(Assignment) Where the line containing "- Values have" appears in the records below, begin there and output each line verbatim through the last line.

(Data supplied)
--- START ---
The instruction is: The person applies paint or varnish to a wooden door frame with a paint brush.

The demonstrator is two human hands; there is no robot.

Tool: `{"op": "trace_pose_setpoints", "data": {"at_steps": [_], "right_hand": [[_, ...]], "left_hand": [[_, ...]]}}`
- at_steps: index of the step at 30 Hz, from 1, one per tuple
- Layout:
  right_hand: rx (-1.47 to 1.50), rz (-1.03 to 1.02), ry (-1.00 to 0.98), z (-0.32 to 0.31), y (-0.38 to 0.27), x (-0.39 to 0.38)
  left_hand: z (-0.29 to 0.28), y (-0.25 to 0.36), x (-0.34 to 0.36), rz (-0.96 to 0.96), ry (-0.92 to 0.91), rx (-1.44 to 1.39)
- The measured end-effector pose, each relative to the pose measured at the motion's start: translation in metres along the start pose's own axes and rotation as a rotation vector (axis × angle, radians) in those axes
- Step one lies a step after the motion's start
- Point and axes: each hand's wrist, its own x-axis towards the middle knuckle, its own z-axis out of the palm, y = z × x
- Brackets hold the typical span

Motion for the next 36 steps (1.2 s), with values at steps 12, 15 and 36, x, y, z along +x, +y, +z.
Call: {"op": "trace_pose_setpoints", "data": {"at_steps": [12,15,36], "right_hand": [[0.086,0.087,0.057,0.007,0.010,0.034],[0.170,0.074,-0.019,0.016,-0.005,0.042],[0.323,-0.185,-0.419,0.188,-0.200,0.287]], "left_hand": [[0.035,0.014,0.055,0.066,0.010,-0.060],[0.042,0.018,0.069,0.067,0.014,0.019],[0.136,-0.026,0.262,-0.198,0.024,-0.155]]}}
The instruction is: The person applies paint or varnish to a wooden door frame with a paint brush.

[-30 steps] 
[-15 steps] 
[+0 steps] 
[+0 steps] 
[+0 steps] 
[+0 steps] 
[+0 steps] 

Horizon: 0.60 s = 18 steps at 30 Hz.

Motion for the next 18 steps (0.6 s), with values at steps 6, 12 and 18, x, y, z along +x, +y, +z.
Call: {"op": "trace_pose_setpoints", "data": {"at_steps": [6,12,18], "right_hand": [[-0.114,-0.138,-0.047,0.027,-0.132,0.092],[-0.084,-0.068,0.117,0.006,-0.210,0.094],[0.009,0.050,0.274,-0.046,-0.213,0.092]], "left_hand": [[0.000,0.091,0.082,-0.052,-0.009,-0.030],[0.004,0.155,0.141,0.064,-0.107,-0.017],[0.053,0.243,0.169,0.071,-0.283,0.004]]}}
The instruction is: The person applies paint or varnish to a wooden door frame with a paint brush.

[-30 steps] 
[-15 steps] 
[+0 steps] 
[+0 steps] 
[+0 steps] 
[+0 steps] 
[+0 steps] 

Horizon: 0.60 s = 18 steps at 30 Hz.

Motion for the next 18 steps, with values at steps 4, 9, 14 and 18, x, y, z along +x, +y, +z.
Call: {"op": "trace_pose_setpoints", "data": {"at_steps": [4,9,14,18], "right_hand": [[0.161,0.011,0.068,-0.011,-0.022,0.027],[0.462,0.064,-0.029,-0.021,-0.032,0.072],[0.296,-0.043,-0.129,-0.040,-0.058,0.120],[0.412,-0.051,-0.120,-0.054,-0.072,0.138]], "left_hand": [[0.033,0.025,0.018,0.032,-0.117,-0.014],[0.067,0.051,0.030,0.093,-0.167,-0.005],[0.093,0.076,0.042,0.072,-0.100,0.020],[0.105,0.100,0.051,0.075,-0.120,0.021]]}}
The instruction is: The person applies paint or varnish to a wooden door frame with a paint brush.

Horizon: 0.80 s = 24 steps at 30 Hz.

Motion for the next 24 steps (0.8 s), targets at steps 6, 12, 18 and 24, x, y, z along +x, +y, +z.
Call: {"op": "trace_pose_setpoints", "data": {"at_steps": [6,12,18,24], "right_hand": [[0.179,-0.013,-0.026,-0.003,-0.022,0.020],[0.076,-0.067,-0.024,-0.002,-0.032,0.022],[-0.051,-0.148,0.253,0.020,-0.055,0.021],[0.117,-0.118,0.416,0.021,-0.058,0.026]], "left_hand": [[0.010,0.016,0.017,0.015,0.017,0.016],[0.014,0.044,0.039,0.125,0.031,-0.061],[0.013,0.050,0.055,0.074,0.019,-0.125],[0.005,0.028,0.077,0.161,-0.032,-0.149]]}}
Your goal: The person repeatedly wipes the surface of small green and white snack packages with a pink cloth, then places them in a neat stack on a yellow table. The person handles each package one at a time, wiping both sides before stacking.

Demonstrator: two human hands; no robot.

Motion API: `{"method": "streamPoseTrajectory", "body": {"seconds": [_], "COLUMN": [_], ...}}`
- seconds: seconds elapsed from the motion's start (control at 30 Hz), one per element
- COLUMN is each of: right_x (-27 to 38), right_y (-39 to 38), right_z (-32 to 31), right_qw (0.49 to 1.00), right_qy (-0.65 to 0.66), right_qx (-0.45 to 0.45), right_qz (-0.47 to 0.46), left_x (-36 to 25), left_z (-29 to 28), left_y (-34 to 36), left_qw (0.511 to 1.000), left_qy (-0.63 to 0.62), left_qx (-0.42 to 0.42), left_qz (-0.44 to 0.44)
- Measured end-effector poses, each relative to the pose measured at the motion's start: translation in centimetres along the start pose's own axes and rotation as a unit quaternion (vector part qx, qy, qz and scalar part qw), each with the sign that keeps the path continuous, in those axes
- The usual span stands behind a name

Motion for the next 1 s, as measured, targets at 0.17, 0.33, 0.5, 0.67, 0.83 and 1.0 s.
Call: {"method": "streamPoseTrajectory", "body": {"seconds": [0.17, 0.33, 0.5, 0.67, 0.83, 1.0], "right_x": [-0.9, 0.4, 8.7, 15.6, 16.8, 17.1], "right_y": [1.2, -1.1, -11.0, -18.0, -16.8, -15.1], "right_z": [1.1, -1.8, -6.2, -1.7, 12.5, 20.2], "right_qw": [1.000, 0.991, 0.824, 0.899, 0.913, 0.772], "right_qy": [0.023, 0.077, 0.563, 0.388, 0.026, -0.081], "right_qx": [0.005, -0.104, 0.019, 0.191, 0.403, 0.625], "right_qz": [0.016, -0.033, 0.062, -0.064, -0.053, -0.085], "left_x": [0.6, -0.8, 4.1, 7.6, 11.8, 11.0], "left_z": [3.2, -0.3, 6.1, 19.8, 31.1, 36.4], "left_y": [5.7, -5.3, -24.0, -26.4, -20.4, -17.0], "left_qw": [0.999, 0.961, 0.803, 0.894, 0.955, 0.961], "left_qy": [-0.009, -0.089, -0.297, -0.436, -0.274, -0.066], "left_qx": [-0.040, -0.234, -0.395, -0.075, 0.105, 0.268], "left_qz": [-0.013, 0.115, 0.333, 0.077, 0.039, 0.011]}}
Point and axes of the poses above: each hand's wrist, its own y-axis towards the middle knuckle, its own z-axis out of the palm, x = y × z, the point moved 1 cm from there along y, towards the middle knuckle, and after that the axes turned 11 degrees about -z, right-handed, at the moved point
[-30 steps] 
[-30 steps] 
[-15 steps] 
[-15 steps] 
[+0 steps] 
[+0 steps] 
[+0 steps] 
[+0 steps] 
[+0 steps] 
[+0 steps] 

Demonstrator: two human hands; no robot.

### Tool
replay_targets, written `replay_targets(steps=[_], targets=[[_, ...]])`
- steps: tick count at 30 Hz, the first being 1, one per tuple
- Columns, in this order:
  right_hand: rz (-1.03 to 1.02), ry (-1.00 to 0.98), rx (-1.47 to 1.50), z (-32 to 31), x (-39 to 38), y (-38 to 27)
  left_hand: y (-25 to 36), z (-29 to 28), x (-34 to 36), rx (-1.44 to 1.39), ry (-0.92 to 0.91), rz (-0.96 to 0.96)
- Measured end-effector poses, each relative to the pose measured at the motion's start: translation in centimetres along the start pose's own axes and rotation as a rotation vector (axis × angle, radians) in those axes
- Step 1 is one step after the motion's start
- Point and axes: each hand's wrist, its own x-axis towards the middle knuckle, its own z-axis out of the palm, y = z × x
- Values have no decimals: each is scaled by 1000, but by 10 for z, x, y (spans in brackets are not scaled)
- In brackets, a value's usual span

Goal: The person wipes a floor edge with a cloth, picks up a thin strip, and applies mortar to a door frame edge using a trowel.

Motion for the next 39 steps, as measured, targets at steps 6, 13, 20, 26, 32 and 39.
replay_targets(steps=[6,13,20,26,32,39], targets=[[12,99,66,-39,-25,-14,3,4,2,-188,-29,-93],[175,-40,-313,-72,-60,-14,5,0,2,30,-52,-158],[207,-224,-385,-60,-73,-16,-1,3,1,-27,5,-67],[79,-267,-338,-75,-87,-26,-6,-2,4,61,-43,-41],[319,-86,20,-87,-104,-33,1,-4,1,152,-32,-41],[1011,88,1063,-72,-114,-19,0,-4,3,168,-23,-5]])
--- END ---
(Output)
- Values have no decimals: each is scaled by 1000, but by 10 for z, x, y (spans in brackets are not scaled)
- In brackets, a value's usual span

Goal: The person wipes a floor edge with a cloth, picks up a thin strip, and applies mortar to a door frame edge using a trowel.

Motion for the next 39 steps, as measured, targets at steps 6, 13, 20, 26, 32 and 39.
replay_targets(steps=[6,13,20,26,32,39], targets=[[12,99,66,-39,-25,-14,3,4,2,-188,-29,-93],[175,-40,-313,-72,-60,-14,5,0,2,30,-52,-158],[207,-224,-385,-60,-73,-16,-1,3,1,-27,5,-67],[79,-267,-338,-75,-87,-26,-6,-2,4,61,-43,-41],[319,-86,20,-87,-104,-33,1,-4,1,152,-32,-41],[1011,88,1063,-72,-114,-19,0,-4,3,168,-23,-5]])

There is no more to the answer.